Improve your efficiency, performance and safety with these tips


Pictured Above: Using a grinder is a routine occurrence for farriers, but avoid the pitfalls that could cost you time and money as a result of injuries, as well as from inefficient use

Grinders offer a tremendous ability for farriers to include a number of mechanics in a shoe, all the while increasing quality and efficiency.

A trio of veteran farriers — Nick Denson of Sagamore Beach, Mass.; Gary Gatts of Fredericktown, Pa.; and Jason Usry of Manakin, Va. — share a variety of tips that they find useful at the grinder.

Safety First

There’s enough risk involved trimming and shoeing horses to go around. Using grinders in your practice definitely makes quicker work of such mechanics as boxing and safeing, but they also carry an injury risk. The easiest, yet most ignored safety precaution costs as little as 59 cents.
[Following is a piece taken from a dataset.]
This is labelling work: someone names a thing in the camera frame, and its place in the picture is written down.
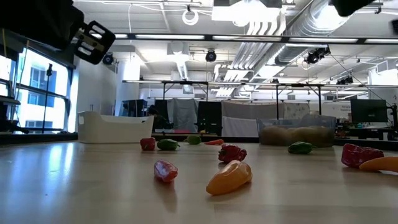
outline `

“Safety glasses are a must,” Denson says, “unless you enjoy metal fragments in your eyes.”

High-speed gyral power equipment that employs abrasives is incredibly practical. They also have a tendency to grab and pull objects that dare to venture too close.

“Baggy clothes, long hair and dangling jewelry,” he says, “don’t mix well with rotational forces.”

Neither do knuckles and arms.

“A brand new Cubitron belt does not have the technology to decipher between a size 2 SSP and your knuckle,” Usry says. “Prepare accordingly.”

Farrier Takeaways

Use caution while grinding by wearing eye protection, avoid wearing loose clothing and taking your time to avoid skin contact.

Finding the…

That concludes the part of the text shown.